Pipeline plans swamp regulator U.S. appetite for Canadian crude sends NEB into ‘high gear’; Enbridge ponders interim option for final connection to Gulf refineries Gary Park For Petroleum News
Canada’s National Energy Board is feeling the crunch from growing oil sands production, handling applications last year for 885,000 barrels per day of new pipeline capacity, compared with a mere 40,000 bpd in 2006.
It’s all part of the wholesale shift from a period when natural gas ruled in Western Canada to the hunger for crude in the United States and the urgent need to head off pipeline apportionment in the next few years.
The demand is partly driven by the Canadian Association of Petroleum Producers forecast of an increase in oil sands volumes to 3.4 million bpd in 2015 from 1.1 million bpd in 2006 and the anticipated reduction in shipments from Mexico and Venezuela to the Gulf Coast refinery region.
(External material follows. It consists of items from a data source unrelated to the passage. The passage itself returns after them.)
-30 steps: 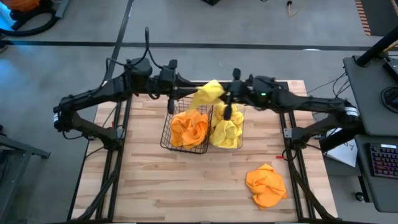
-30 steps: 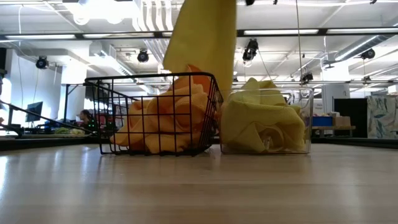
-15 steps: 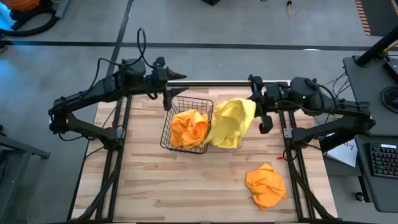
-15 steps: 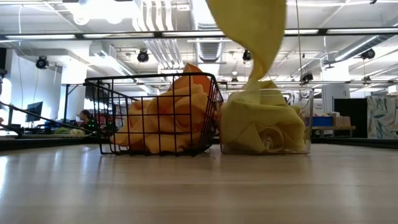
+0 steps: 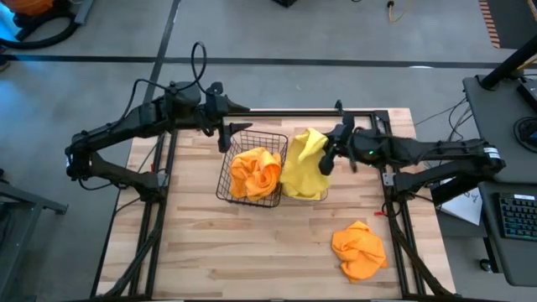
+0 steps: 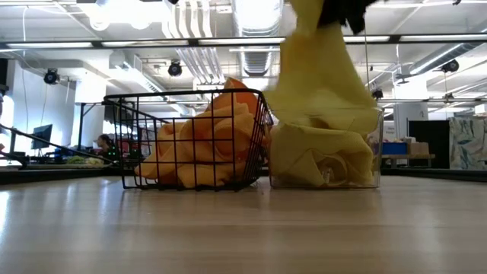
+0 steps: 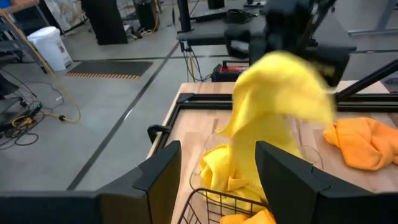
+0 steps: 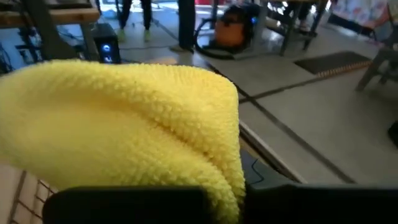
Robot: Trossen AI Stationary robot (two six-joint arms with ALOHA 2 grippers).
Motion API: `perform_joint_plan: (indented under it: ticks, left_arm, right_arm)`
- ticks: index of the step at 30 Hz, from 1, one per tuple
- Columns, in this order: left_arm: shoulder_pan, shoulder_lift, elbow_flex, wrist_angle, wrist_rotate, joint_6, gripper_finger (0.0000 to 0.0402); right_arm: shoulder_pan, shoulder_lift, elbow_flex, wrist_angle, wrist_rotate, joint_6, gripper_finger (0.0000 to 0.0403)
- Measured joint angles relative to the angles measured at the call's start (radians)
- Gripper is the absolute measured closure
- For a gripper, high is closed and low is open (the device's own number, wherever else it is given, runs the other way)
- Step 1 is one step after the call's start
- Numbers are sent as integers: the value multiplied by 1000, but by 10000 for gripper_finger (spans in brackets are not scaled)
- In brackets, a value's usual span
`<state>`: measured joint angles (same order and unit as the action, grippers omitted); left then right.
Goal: Sort microfiber towel by color & place in baskets
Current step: Put the yellow microfiber towel into the transparent bin
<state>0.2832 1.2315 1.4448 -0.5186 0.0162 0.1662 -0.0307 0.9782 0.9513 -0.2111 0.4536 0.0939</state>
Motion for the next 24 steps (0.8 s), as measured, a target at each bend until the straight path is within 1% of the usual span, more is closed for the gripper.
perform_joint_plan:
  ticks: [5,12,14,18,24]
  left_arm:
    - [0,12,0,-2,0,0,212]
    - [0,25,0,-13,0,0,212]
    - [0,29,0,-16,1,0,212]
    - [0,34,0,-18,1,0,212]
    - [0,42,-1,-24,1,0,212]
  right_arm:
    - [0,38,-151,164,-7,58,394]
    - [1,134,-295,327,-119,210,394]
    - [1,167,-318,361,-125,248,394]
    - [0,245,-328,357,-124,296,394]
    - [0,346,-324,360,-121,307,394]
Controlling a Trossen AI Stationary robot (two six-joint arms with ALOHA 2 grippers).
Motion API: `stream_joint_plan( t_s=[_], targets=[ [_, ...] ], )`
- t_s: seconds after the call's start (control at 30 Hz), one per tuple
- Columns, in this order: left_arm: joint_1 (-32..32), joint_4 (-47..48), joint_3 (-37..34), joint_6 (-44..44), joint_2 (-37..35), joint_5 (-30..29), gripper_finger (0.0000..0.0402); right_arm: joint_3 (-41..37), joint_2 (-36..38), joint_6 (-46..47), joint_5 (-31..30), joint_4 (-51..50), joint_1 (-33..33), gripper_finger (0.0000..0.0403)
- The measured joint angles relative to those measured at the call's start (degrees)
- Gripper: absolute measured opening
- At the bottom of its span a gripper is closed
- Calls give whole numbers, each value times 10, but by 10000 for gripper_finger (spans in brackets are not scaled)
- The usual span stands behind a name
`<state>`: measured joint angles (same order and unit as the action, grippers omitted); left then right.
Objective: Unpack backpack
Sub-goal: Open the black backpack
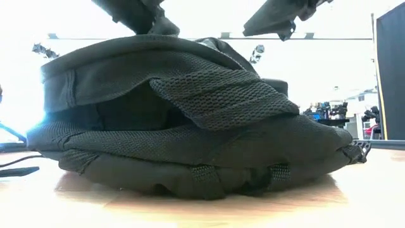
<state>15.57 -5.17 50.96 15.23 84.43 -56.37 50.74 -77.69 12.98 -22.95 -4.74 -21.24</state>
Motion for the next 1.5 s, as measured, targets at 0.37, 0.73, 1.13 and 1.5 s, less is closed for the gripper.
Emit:
stream_joint_plan(
  t_s=[0.37, 0.73, 1.13, 1.5],
  targets=[
    [-66, 61, 0, -114, -3, 204, 196, -25, 0, 18, 3, 26, -3, 71],
    [-93, 22, -8, -140, -3, 334, 176, -26, 0, -58, 114, 204, -42, 84],
    [-96, -88, -42, -128, -5, 393, 172, -99, 0, -91, 139, 354, -76, 74],
    [-124, -222, -134, -155, -44, 445, 172, -222, 0, -22, 30, 497, -53, 65]
  ],
)
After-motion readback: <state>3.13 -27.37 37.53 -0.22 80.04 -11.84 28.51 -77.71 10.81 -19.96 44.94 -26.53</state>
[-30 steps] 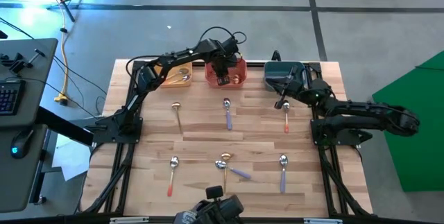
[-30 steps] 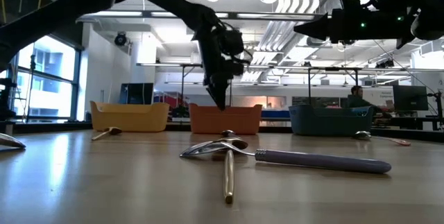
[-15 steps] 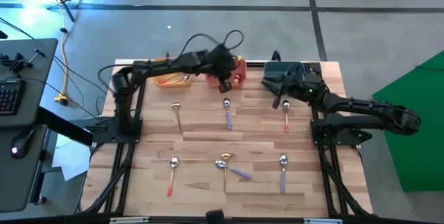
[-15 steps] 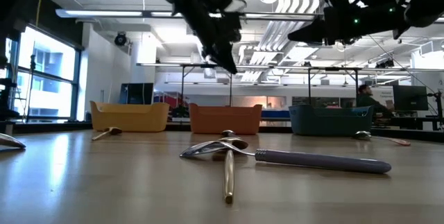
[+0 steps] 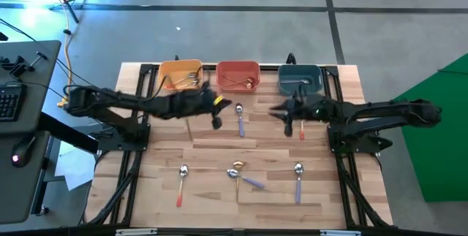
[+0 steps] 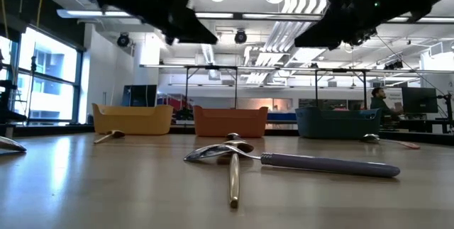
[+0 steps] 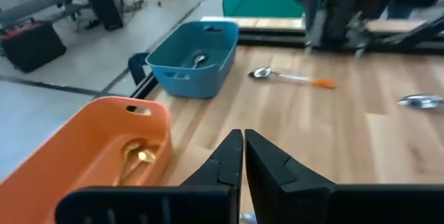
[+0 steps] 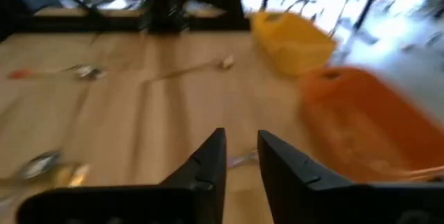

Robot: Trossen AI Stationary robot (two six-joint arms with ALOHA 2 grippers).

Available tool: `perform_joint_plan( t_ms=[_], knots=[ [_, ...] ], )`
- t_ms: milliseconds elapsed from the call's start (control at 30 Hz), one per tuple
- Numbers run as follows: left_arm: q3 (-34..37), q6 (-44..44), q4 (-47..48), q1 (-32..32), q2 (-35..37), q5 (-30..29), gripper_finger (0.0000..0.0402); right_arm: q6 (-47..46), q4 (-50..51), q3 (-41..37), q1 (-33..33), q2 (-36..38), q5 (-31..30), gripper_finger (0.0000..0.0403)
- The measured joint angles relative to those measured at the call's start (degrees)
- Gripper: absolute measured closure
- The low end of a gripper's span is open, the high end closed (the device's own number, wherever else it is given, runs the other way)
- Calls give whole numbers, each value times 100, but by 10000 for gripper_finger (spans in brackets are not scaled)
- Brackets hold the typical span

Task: Sort silverware by color (type)
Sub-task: Put the violet spoon into the blue bin

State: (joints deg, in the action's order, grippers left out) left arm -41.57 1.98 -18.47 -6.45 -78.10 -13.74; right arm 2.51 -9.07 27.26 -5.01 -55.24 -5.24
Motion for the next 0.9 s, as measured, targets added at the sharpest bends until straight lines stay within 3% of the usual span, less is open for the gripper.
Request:
perform_joint_plan(
  t_ms=[133, 233, 533, 733, 900],
  knots=[
    [641, -151, -313, 501, 542, -537, 394, -758, 493, 223, 922, -450, -681, 391],
    [930, -184, -382, 847, 811, -1028, 394, -1267, 901, 466, 1558, -939, -1142, 396],
    [1358, -392, -545, 1568, 991, -1938, 394, -2607, 1395, 1469, 2793, -2744, -1240, 342],
    [1380, -581, -572, 1780, 991, -2268, 394, -2932, 1649, 2344, 3164, -3880, -1234, 278],
    [1380, -608, -641, 1819, 991, -2297, 394, -2993, 1771, 3009, 3345, -4681, -1253, 262]
  ],
)
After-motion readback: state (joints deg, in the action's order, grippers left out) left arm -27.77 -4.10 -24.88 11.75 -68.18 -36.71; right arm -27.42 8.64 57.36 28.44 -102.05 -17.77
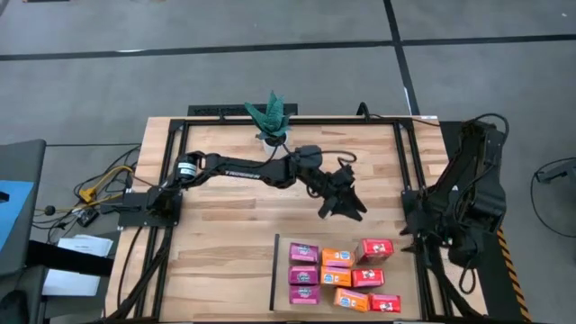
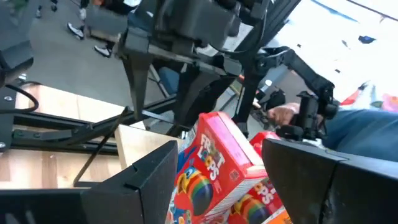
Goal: Stack cereal on shelf
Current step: Put the red cereal box on the upper right shelf
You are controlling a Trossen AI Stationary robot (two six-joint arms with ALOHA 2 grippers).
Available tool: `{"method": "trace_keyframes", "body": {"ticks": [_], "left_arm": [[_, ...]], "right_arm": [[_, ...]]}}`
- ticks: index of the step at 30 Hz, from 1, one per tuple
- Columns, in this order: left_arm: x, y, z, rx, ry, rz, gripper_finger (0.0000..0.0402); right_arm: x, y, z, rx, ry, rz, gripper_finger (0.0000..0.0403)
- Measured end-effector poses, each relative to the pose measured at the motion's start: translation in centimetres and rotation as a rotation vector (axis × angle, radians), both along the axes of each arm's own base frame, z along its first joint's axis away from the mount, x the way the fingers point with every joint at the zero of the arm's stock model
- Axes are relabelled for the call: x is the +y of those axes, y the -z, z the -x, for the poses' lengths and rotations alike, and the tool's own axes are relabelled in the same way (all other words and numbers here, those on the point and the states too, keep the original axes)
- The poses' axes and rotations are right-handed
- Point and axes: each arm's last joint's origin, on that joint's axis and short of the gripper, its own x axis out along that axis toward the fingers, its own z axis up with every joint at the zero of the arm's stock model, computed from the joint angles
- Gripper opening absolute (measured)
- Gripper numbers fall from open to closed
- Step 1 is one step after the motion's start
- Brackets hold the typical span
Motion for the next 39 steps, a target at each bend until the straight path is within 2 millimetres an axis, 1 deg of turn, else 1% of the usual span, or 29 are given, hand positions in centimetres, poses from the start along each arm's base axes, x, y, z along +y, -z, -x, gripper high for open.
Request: {"method": "trace_keyframes", "body": {"ticks": [2, 5, 9, 12, 16, 21, 23, 25, 30, 34, 39], "left_arm": [[0.7, -0.5, 0.0, 0.007, 0.011, 0.014, 0.0221], [1.4, -1.7, 0.0, 0.014, 0.059, 0.032, 0.0201], [2.2, -3.4, 0.3, 0.021, 0.162, 0.051, 0.0159], [2.6, -5.7, 1.1, -0.007, 0.208, 0.055, 0.0123], [3.4, -10.2, 3.6, -0.106, 0.212, 0.023, 0.0071], [4.0, -14.8, 7.3, -0.184, 0.141, -0.071, 0.0011], [4.0, -16.7, 9.2, -0.21, 0.084, -0.119, 0.0004], [3.8, -18.4, 11.1, -0.225, 0.011, -0.171, 0.0006], [3.6, -20.7, 15.0, -0.211, -0.15, -0.299, 0.0007], [3.2, -22.2, 17.9, -0.194, -0.251, -0.365, 0.0007], [2.7, -22.8, 19.5, -0.173, -0.321, -0.416, 0.0008]], "right_arm": [[-0.8, -0.5, 0.2, -0.016, 0.032, 0.028, 0.0237], [-1.3, -0.6, 0.3, -0.073, 0.065, 0.073, 0.0206], [-1.2, -0.4, 0.0, -0.167, 0.058, 0.151, 0.0164], [-1.0, -0.3, -0.3, -0.209, 0.043, 0.198, 0.0139], [-0.7, -0.2, -0.5, -0.257, 0.053, 0.252, 0.0111], [-0.3, 0.1, -0.8, -0.284, 0.064, 0.293, 0.0087], [-0.1, 0.2, -0.9, -0.294, 0.067, 0.304, 0.0077], [0.1, 0.2, -1.0, -0.301, 0.058, 0.309, 0.0068], [0.2, 0.0, -1.1, -0.34, 0.075, 0.312, 0.0048], [0.6, -0.2, -1.3, -0.359, 0.046, 0.295, 0.003], [0.6, -0.2, -1.8, -0.354, 0.025, 0.305, 0.001]]}}
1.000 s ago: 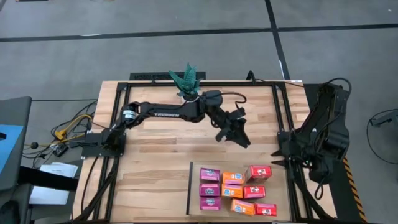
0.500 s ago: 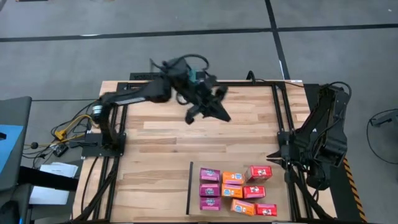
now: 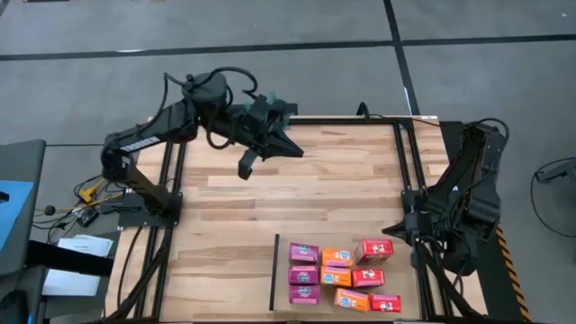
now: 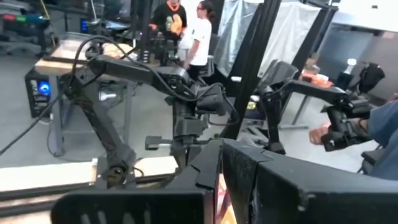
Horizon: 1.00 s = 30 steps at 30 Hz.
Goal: Stack cereal on shelf
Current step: Put the red cereal box on the upper right shelf
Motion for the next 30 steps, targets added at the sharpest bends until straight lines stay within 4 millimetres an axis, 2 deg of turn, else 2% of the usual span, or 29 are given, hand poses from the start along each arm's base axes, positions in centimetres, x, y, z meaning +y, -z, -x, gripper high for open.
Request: {"method": "trace_keyframes", "body": {"ticks": [4, 8, 16, 24, 30], "left_arm": [[-0.1, -0.3, 0.7, 0.008, -0.012, -0.007, 0.0008], [-0.1, 0.0, 0.7, 0.031, -0.016, -0.012, 0.0008], [-0.1, 0.5, 0.7, 0.079, -0.018, -0.03, 0.0008], [0.0, 1.1, 0.7, 0.125, -0.045, -0.049, 0.0008], [0.0, 1.5, 0.7, 0.167, -0.062, -0.052, 0.0008]], "right_arm": [[0.0, 0.0, -0.3, 0.026, -0.01, -0.012, 0.0017], [0.2, 0.0, -0.6, 0.06, -0.048, -0.045, 0.0028], [0.5, 0.0, -0.6, 0.115, -0.095, -0.094, 0.001], [1.0, -0.2, -0.7, 0.131, -0.127, -0.171, 0.0025], [1.0, -0.3, -0.6, 0.134, -0.136, -0.19, 0.0014]]}}
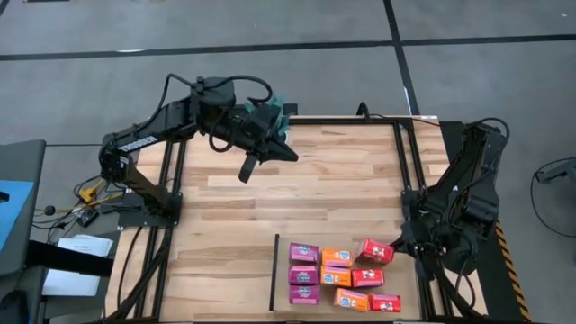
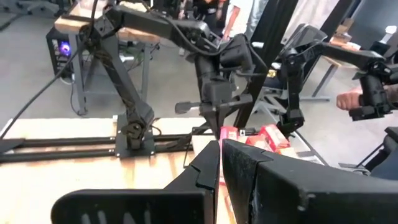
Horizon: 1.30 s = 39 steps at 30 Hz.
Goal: Stack cereal on shelf
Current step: Put the red cereal box on the upper right shelf
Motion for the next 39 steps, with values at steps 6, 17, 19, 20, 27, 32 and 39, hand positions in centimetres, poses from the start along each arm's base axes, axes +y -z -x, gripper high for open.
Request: {"method": "trace_keyframes", "body": {"ticks": [6, 17, 19, 20, 27, 32, 39], "left_arm": [[0.0, 0.3, 0.0, 0.029, -0.001, 0.002, 0.0008], [0.0, 0.3, 0.0, 0.035, -0.002, 0.004, 0.0008], [0.0, 0.3, 0.0, 0.036, -0.002, 0.004, 0.0008], [0.0, 0.3, 0.0, 0.035, -0.002, 0.004, 0.0008], [0.0, 0.6, 0.1, 0.059, 0.002, -0.007, 0.0008], [0.0, 0.7, 0.1, 0.072, 0.002, -0.009, 0.0008], [0.0, 0.8, 0.1, 0.067, 0.007, -0.034, 0.0008]], "right_arm": [[-0.9, -0.4, -0.5, -0.055, 0.015, 0.073, 0.0018], [-2.5, -0.3, -3.0, 0.022, -0.087, 0.136, 0.0011], [-2.5, -0.2, -3.1, 0.052, -0.107, 0.102, 0.0013], [-2.4, -0.2, -3.1, 0.061, -0.11, 0.087, 0.0015], [-2.0, -0.4, -2.9, 0.062, -0.11, 0.03, 0.0013], [-1.7, -0.4, -2.7, 0.065, -0.121, -0.001, 0.0012], [-1.7, -0.5, -2.6, 0.074, -0.102, -0.04, 0.0017]]}}
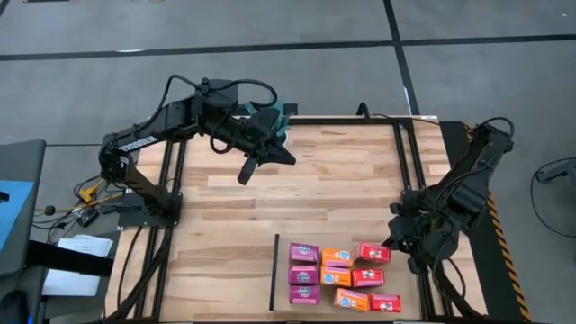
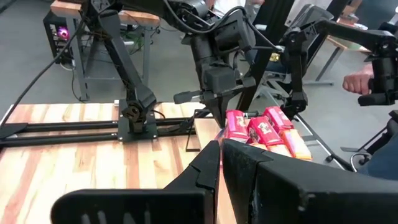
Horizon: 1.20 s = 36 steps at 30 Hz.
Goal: Stack cereal on shelf
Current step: Put the red cereal box on the upper right shelf
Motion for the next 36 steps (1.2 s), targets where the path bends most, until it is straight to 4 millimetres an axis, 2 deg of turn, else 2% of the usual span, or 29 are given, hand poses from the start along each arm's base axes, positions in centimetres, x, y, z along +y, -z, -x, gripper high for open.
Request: {"method": "trace_keyframes", "body": {"ticks": [9, 21, 36], "left_arm": [[-0.1, 0.1, 0.0, 0.01, 0.005, 0.001, 0.0008], [-0.2, 0.1, 0.0, 0.01, 0.006, 0.002, 0.0008], [-0.2, 0.2, 0.0, 0.019, 0.012, -0.021, 0.0008]], "right_arm": [[-1.2, -1.8, 0.6, 0.0, 0.019, 0.058, 0.0013], [-3.2, -2.1, -1.5, -0.008, -0.019, 0.141, 0.0012], [-2.8, -2.1, -2.5, -0.012, -0.112, 0.098, 0.0012]]}}
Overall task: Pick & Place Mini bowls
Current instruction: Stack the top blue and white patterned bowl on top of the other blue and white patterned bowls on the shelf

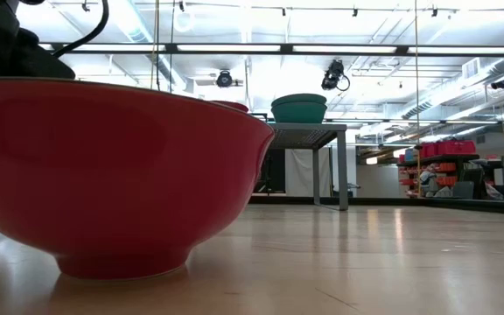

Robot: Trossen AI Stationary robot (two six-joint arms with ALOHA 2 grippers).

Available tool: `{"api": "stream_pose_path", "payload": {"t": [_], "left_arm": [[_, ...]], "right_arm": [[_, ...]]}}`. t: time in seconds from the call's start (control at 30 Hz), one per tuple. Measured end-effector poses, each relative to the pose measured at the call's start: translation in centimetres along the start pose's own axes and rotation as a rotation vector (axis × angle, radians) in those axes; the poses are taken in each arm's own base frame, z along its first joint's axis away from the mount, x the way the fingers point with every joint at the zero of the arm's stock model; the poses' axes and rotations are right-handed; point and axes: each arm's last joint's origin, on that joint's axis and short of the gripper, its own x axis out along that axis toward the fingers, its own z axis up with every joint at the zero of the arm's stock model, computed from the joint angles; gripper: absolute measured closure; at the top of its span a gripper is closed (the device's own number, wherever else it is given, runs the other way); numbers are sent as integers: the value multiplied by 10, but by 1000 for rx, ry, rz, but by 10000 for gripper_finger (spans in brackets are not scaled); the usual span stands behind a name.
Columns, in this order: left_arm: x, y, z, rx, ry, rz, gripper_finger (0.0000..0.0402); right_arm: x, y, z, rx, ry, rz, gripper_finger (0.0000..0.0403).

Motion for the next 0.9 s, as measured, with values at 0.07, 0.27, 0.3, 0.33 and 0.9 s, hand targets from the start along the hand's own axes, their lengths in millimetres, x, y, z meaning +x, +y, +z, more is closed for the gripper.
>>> {"api": "stream_pose_path", "payload": {"t": [0.07,0.27,0.3,0.33,0.9], "left_arm": [[-1,-1,0,2,-2,-11,393],[-12,-1,-1,3,-23,-76,396],[-15,1,-1,-5,-32,-82,397],[-17,2,-1,-11,-42,-88,397],[-83,18,20,-85,-300,-308,397]], "right_arm": [[0,0,0,0,0,0,193],[0,0,0,0,0,0,193],[0,0,0,0,0,0,193],[0,0,0,0,0,0,193],[0,0,0,0,1,0,193]]}}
NEB Chairman Gaetan Caron said that “without a doubt” the federal government’s energy regulator “shifted into high gear throughout 2007.”
“Furthermore, it is becoming clear that not only is the Canadian oil and gas industry changing in terms of supply and demand, so too is Canada’s regulatory regime,” he said.
The largest applications were TransCanada’s Keystone line that will start deliveries of 590,000 bpd to Oklahoma and Illinois in 2010 and could expand to 1.3 million bpd by 2013-14 and Enbridge’s Alberta Clipper system to Wisconsin, with an in-service date of mid-2010 at 450,000 bpd initially, expandable to 800,000 bpd.
When it releases an updated supply forecast later in May, CAPP expects the rate of expansion in the oil sands will require even more pipeline to new markets in Texas, the North American West Coast and eastern Canadian destinations.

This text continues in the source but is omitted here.